Seguro que os ha ocurrido. Conocer a alguien y preguntarte ¿y qué hacía yo en mi vida antes de encontrarme contigo? ¿Por qué levantarme tras la enésima caída, por qué luchar por lo que parece perdido, dónde mirar cuando todo está oscuro? El ser humano es tan curioso que, de nacer solo solo moriría, sin haber echado de menos a nadie pero basta topar con alguien y hacerlo imprescindible en tu vida para que la soledad se cebe contigo sin su compañía. Claro que esto no ocurre con todas las personas que nos cruzamos. De hecho, a largo plazo, sólo unos pocos permanecen quizá no en nuestras vidas, pero sí en nuestra memoria. Ya sabéis, ese tipo de amigos que pasan días, meses y años y que apenas sabes de ellos –lo cual es más que difícil en pleno siglo XXI y vorágine de las Redes Sociales- pero que nunca pasan a la condición de conocidos; siempre son amigos. Prueba de ello son los reencuentros; a los cinco minutos da la impresión de que estáis diariamente de cháchara, experimentando y compartiendo la vida juntos. Quizá sea así.

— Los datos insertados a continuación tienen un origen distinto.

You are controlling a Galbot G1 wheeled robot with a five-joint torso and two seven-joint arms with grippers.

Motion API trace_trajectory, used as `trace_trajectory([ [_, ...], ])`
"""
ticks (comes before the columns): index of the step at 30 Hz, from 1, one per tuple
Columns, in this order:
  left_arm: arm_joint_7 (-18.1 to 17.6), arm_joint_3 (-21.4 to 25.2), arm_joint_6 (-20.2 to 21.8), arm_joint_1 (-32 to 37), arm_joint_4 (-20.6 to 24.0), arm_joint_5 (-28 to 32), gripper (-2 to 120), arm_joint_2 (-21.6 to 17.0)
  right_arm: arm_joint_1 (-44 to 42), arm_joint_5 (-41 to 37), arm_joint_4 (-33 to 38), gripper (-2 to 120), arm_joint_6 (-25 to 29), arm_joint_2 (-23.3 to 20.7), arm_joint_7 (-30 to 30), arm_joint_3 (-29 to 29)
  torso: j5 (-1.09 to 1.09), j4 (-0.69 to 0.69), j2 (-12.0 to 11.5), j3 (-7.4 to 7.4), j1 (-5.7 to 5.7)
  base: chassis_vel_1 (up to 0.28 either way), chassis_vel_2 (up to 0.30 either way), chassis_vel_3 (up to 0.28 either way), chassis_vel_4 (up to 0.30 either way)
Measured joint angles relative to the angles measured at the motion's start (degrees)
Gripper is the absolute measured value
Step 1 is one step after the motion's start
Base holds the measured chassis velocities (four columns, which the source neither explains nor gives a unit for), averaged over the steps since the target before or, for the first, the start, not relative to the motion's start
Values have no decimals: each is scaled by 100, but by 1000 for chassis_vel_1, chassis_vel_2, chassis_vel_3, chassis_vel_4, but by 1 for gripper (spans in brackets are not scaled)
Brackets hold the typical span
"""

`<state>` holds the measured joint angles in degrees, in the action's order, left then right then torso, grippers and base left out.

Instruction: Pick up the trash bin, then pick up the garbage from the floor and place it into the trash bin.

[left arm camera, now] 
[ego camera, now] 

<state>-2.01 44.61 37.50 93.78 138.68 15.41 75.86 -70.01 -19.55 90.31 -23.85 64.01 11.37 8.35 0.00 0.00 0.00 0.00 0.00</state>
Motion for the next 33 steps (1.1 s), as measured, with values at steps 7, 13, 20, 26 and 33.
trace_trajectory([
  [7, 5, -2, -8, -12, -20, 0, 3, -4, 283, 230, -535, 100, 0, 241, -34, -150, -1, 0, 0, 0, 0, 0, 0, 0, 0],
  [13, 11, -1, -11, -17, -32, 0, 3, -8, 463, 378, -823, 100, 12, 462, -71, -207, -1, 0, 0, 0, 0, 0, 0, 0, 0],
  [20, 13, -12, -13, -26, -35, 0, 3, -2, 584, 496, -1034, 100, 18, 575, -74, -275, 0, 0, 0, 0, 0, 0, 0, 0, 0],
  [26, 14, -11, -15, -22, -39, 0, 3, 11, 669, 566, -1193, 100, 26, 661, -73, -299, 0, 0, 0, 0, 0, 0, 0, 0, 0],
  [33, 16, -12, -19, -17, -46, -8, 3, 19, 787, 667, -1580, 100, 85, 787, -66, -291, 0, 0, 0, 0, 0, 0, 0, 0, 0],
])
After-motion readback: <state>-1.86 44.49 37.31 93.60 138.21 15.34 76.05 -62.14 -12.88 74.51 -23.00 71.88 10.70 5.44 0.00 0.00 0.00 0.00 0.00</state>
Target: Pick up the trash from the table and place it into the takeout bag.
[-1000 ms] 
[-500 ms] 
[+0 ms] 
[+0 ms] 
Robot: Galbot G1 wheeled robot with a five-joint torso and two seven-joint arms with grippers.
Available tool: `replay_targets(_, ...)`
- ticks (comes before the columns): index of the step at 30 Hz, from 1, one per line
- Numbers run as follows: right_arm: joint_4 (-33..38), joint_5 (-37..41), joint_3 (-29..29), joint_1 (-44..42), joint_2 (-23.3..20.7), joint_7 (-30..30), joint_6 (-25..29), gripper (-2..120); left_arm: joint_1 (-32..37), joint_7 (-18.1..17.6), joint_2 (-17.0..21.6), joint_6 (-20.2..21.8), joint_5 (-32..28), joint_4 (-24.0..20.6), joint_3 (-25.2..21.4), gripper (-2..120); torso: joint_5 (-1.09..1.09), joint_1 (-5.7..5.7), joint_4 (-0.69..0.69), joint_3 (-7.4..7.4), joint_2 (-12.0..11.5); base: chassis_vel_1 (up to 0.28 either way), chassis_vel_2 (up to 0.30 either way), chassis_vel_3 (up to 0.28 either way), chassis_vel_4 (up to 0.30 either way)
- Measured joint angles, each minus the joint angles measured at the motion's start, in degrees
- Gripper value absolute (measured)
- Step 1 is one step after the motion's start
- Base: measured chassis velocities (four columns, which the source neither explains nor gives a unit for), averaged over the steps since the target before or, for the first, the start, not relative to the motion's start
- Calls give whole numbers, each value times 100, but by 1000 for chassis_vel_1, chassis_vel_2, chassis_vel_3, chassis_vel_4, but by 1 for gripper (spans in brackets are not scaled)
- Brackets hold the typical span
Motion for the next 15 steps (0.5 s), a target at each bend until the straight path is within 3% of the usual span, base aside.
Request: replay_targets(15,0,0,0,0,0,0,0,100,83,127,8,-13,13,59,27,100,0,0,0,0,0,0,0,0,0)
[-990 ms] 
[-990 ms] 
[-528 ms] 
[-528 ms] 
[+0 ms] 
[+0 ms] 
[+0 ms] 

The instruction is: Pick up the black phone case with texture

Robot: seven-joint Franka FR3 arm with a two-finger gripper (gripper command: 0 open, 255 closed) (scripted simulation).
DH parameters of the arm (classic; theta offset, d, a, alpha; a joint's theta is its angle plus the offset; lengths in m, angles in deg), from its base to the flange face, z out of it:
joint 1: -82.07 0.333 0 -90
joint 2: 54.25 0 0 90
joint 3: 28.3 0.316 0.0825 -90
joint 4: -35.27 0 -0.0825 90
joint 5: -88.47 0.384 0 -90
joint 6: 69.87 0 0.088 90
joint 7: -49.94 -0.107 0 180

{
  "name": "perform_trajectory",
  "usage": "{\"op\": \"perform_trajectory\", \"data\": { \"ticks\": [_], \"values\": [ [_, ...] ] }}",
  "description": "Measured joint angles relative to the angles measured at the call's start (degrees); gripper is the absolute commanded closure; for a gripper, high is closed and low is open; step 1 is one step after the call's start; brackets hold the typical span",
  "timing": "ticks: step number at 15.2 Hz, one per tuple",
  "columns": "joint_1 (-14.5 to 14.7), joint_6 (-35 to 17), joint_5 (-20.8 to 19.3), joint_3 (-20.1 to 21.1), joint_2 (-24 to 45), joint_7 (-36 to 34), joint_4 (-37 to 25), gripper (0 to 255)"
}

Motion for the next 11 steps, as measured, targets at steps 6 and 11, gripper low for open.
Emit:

Quizá, aunque ellos no lo sepan y nosotros no se lo hagamos saber –ya nos vale-, en muchos momentos a lo largo de un solo día los recordemos más de lo que imaginamos, ya sea de manera explícita o implícita, como por ejemplo me ocurre a mí cada vez que tiro de una cuchara de madera para mover la pasta en la cacerola. Donde otros sólo ven una cuchara o madera, yo veo uno de tantos y divertidos días de Erasmus en los que la dichosa cucharita estuvo en cualquier sitio menos en la sopa, viajando de un lado a otro, siendo juez y parte de cuanto allí acaeció. Si la preguntáis, os podría hablar de un ganso de casi dos metros practicando ventriloquia con su amiga algo más… ajustada de tamaño. Seguramente si la cuchara tuviera uso de razón recordaría más que nosotros, empeñados en pasar página a muchas etapas y luego no reencontrarnos con sus protagonistas hasta bien pasado el tiempo. Por ello, os invito a que cuidéis aquello –aquellos- que merecen ser cuidados; que sean sus andanzas las que os traigan de cabeza, para bien o para mal, y su voz la que os arrebate cinco o diez minutos de vuestro tiempo, en lugar del escaparate de turno o una partida al FIFA.
Porque tú eres quien construye tu vida, pero son ellos los que ponen ladrillos y cemento para hacer la casa en la que vivirás aquella vida con la que siempre has soñado. Merecen ser cuidados y recordados, y sería todo un detalle evocarlos más allá de lo que haría una cuchara de madera. Por eso, queridas Alejandra y Bea, me pedís que escriba la crónica de un reencuentro, mas me niego a ello por miedo a que se convierta precisamente en eso, en una página más olvidada en la memoria de nuestras vidas. Tomémoslo como aquel primer encuentro –cómo no, de farra- en el que, al menos un servidor, jamás imaginó cuánto darían de sí esos primeros minutos documentados fotográficamente en mitad de una fiesta romano-andaluza. Démonos cuenta de que si con Roma non basta una vita menos aún con los grandes amigos, y veámonos con mayor frecuencia. Tranquilas que ni siquiera rozaremos el empacho, pues bien es sabido que a los buenos amigos nunca se los ve de más, mas siempre se los echa de menos.